Need to identify and flag REJECTED CVEs #1221
Description
For the purls:
- pkg:maven/com.fasterxml.woodstox/woodstox-core@5.3.0
- pkg:maven/com.fasterxml.woodstox/woodstox-core@6.2.4
There are 4 REJECTED CVEs in the NVD:
- 2022-40153
- 2022-40154
- 2022-40155
- 2022-40156
For the purl: pkg:maven/com.thoughtworks.xstream/xstream@1.4.20 there are 2 REJECTED CVEs:
- 2022-40153
- 2022-40156
The real CVE for this vuln is 2022-40152
The NVD page for each REJECTED CVE says:
Rejected
CVE has been marked "REJECT" in the CVE List.
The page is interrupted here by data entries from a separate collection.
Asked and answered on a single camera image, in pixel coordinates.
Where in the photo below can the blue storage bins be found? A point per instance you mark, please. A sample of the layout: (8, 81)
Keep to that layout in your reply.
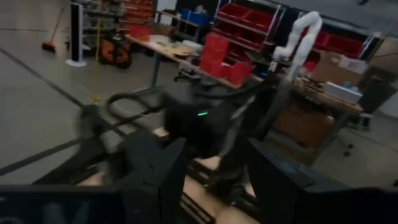
(197, 18)

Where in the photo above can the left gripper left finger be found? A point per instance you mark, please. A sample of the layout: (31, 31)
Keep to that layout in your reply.
(155, 186)

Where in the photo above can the white box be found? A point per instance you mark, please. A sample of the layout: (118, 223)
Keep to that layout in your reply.
(342, 92)

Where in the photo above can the white wrapped robot arm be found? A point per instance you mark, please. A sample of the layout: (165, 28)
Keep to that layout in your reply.
(306, 40)

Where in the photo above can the open cardboard box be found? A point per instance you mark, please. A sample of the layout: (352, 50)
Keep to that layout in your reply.
(329, 70)

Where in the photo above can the black tower with white base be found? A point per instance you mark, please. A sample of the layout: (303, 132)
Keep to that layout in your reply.
(75, 31)

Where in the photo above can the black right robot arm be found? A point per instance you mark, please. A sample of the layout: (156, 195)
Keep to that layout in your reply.
(192, 124)

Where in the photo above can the long wooden workbench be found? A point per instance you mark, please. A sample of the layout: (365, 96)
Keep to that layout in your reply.
(174, 51)

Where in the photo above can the metal storage shelf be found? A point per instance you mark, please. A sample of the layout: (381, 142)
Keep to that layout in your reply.
(102, 15)

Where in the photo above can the stack of red bins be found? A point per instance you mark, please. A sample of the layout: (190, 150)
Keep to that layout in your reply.
(217, 53)

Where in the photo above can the orange broom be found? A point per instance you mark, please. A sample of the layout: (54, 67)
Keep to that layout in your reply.
(49, 46)

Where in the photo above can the brown cardboard box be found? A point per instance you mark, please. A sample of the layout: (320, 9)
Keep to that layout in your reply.
(304, 124)

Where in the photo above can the black office chair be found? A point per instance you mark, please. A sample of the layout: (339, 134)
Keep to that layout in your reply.
(188, 76)
(376, 93)

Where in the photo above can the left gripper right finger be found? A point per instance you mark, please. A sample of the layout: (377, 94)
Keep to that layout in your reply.
(280, 193)

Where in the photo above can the metal rack with red bins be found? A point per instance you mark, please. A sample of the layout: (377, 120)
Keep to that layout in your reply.
(245, 18)
(342, 43)

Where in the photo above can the black aluminium table frame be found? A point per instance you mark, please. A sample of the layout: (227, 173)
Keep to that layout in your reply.
(71, 169)
These CVEs are stored in the NVD, but do not show up in search results.
Current Description
** REJECT ** DO NOT USE THIS CANDIDATE NUMBER. Reason: This CVE has been rejected as it was incorrectly assigned. All references and descriptions in this candidate have been removed to prevent accidental usage.
I found these cases from reviewing a VCIO report for a product so the cases are incidental.
We need to identify and flag REJECT CVEs. I am not sure how to report these cases or how common they are.
A first solution step should be to investigate how common REJECT CVEs are in the NVD.